**Work task**
Write the data below out again, exactly as each line reads.

**Data below**
Segment Open

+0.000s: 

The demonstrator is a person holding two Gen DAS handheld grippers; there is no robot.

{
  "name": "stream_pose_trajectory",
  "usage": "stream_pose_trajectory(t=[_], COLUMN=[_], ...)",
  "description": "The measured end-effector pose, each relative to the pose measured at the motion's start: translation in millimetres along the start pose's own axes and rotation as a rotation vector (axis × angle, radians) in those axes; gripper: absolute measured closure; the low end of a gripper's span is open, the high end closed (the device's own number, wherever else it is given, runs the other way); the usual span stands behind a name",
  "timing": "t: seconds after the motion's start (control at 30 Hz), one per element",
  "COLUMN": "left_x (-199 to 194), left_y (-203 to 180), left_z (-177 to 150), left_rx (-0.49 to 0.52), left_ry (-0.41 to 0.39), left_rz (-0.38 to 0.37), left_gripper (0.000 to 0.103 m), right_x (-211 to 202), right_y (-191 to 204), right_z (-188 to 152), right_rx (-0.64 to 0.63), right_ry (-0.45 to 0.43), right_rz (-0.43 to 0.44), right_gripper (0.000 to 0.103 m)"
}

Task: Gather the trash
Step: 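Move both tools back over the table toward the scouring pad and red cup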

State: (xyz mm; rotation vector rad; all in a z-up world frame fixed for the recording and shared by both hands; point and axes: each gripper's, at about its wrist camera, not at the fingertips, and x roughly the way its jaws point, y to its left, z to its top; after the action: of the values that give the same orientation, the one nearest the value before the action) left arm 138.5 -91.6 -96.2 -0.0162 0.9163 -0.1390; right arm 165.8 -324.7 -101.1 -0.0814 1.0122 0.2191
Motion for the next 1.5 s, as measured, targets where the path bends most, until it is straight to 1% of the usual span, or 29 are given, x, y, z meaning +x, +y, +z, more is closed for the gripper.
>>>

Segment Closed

**Result of this task**
+0.000s: 

The demonstrator is a person holding two Gen DAS handheld grippers; there is no robot.

{
  "name": "stream_pose_trajectory",
  "usage": "stream_pose_trajectory(t=[_], COLUMN=[_], ...)",
  "description": "The measured end-effector pose, each relative to the pose measured at the motion's start: translation in millimetres along the start pose's own axes and rotation as a rotation vector (axis × angle, radians) in those axes; gripper: absolute measured closure; the low end of a gripper's span is open, the high end closed (the device's own number, wherever else it is given, runs the other way); the usual span stands behind a name",
  "timing": "t: seconds after the motion's start (control at 30 Hz), one per element",
  "COLUMN": "left_x (-199 to 194), left_y (-203 to 180), left_z (-177 to 150), left_rx (-0.49 to 0.52), left_ry (-0.41 to 0.39), left_rz (-0.38 to 0.37), left_gripper (0.000 to 0.103 m), right_x (-211 to 202), right_y (-191 to 204), right_z (-188 to 152), right_rx (-0.64 to 0.63), right_ry (-0.45 to 0.43), right_rz (-0.43 to 0.44), right_gripper (0.000 to 0.103 m)"
}

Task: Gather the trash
Step: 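Move both tools back over the table toward the scouring pad and red cup
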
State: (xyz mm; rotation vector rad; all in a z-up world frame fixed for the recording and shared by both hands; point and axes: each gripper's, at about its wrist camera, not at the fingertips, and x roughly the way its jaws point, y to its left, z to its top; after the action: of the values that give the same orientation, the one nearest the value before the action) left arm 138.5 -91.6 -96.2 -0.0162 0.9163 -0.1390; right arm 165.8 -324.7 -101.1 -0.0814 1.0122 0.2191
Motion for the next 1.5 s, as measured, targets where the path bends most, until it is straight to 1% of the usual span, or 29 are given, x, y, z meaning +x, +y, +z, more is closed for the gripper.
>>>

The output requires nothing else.